La classe d'attachement et les deux classes de comportement de l'école Martel, à Sorel-Tracy, accueillent des enfants dysfonctionnels, aux prises avec des problèmes de santé mentale et de comportement. Avec patience et douceur, le personnel travaille au rythme de l'enfant pour l'aider à cheminer. L'école a ouvert ses portes à La Presse pendant quelques jours pour vivre le quotidien de ces enfants. Voici le dernier volet de notre reportage.

Le retour du dîner se passe dans le calme. Matthew commence à se braquer lorsqu'il est question de se rendre à la bibliothèque. Sans crier gare, il lance ses livres par terre et part en courant dans le corridor.

Immédiatement, Nancy Gamelin, technicienne en éducation spécialisée (TES), part à ses trousses, ainsi que Julie Fugère, la pédopsychiatre. On entend des cris, des pleurs.

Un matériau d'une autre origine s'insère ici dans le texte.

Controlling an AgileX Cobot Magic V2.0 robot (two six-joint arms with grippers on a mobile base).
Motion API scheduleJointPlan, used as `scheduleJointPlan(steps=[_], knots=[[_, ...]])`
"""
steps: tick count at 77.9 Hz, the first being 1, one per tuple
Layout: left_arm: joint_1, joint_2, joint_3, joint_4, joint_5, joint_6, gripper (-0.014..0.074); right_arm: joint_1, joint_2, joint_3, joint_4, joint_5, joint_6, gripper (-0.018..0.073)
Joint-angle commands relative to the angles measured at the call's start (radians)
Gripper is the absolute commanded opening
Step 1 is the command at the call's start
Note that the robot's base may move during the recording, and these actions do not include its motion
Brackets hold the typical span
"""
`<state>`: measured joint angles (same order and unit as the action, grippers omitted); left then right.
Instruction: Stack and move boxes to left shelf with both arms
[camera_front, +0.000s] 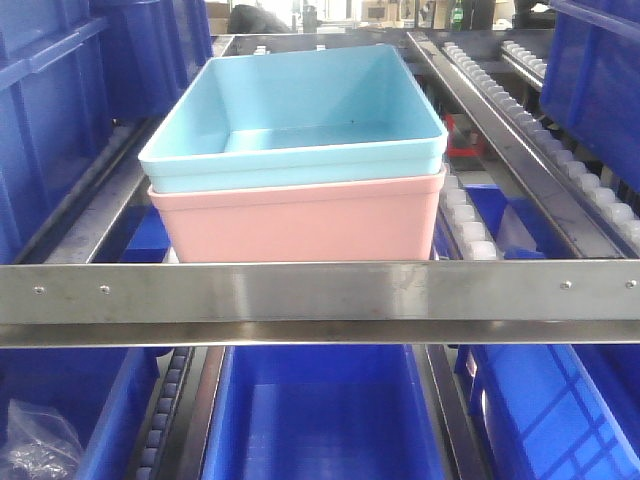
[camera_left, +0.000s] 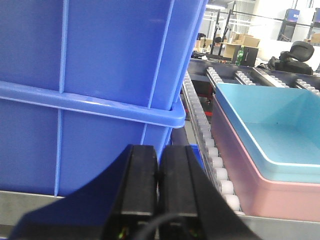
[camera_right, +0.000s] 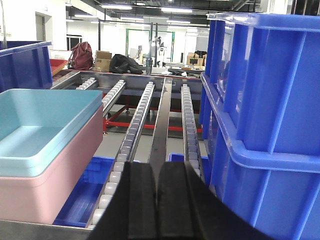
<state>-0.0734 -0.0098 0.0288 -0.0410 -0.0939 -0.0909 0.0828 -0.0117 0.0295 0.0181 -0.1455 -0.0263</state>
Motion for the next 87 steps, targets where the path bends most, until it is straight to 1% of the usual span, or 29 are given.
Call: scheduleJointPlan(steps=[1,9,13,16,18,20,21,87], knots=[[0.003,-0.016,-0.004,-0.008,-0.082,0.003,-0.0001,-0.007,-0.018,-0.023,0.002,-0.093,-0.01,0.005],[0.003,-0.016,-0.004,-0.003,-0.055,0.003,-0.0001,-0.007,-0.018,-0.023,0.002,-0.093,-0.01,0.005],[0.003,-0.016,-0.004,0.027,-0.051,0.006,-0.0001,-0.007,-0.018,-0.023,0.002,-0.093,-0.01,0.005],[0.003,-0.016,-0.004,0.053,-0.051,0.033,-0.0001,-0.007,-0.018,-0.023,0.002,-0.093,-0.01,0.005],[0.003,-0.016,-0.004,0.053,-0.051,0.057,-0.0001,-0.007,-0.018,-0.023,0.002,-0.093,-0.01,0.005],[0.003,-0.016,-0.004,0.05,-0.051,0.063,-0.0001,-0.007,-0.018,-0.023,0.002,-0.093,-0.01,0.005],[0.003,-0.016,-0.004,0.041,-0.051,0.063,-0.0001,-0.007,-0.018,-0.023,0.002,-0.093,-0.01,0.005],[0.003,-0.016,-0.004,0.041,-0.056,0.063,-0.0001,-0.007,-0.018,-0.023,0.002,-0.093,-0.01,0.005]])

Le jeune est conduit vers le local d'isolement. Une pièce d'à peine quatre pieds sur huit, verrouillée de l'extérieur, sans rien d'autre qu'un épais tapis au sol.

Le local d'isolement est une mesure de dernier recours au Palier 3. Les interventions respectent une procédure rigoureuse autorisée par les parents. Quand un enfant est en crise au point d'être dangereux pour lui ou pour les autres, les intervenants n'ont pas le choix.

Matthew se débat. Il frappe le mur avec son poing - si fort que ses jointures rougies menacent de se fendre.

Un autre TES, Stéphane Chrétien, arrive en renfort. Il doit intervenir physiquement pour calmer l'enfant et l'empêcher de se faire du mal.

Assis sur le tapis, il tient Matthew doucement, mais fermement dans ses bras. L'enfant finit par se calmer et se recroqueville sur le sol.

L'intervenant sort en laissant la porte entrouverte pour donner à l'enfant encore quelques minutes de tranquillité. Il a le visage fatigué. «Ce n'est jamais facile, une intervention comme celle-là», affirme M. Chrétien.

Heureusement, elles ne sont pas fréquentes. Le profil des élèves a changé au fil des ans dans les classes d'attachement et de comportement. Les interventions aussi.

Avant, il n'était pas rare que les enseignants et le personnel soient menacés physiquement. «Je me suis fait mordre, cracher dessus, menacer avec des ciseaux», se souvient Martin Latour, enseignant en adaptation scolaire à l'école Martel depuis plusieurs années.

Aujourd'hui, la violence est souvent verbale. Les jeunes en crise lancent des insultes et des blasphèmes.

Quand ils sentent l'angoisse monter, les élèves ont plusieurs possibilités pour les aider à retrouver un certain calme. Certains vont au local d'apaisement, un endroit rempli de jouets et de toutous.

D'autres préfèrent courir et se défouler à l'Escale, un grand local vide, éclairé par de larges fenêtres.

Les enfants des classes adaptées sont impulsifs. Ils gèrent mal leur colère. En classe ordinaire, ils ont tous fait des crises. Des crises souvent incontrôlables.

«Nous avons eu un élève dont la mère avait perdu son emploi parce que l'école l'appelait trop souvent au travail pour qu'elle vienne chercher son enfant en crise», raconte Karine Valois, enseignante dans la classe d'attachement.

Dans les classes adaptées, les enfants apprennent peu à peu à trouver des moyens de gérer leur colère, d'exprimer leurs sentiments.

Balles en mousse antistress, minuterie, protecteurs d'oreilles antibruit, embouts en plastique placés sur les crayons pour empêcher les enfants de les manger: divers moyens sont utilisés pour aider les élèves à calmer leur anxiété.

Ça fonctionne. Éloi, surnommé affectueusement la sauterelle parce qu'il était incapable de rester en place, arrive maintenant à se concentrer sur son travail quand il porte une veste avec de légers poids. La lourdeur sur ses épaules l'apaise.

Récemment, la zoothérapie a aussi fait son entrée à l'école Martel. Les lapins Noisette et Bob partagent également le quotidien des élèves dans les classes. Le coup de foudre a été instantané. Les enfants s'en occupent comme de vrais bébés, et oublient pour quelques instants leurs inquiétudes.

NOTE: Le nom des élèves a été changé par souci de confidentialité.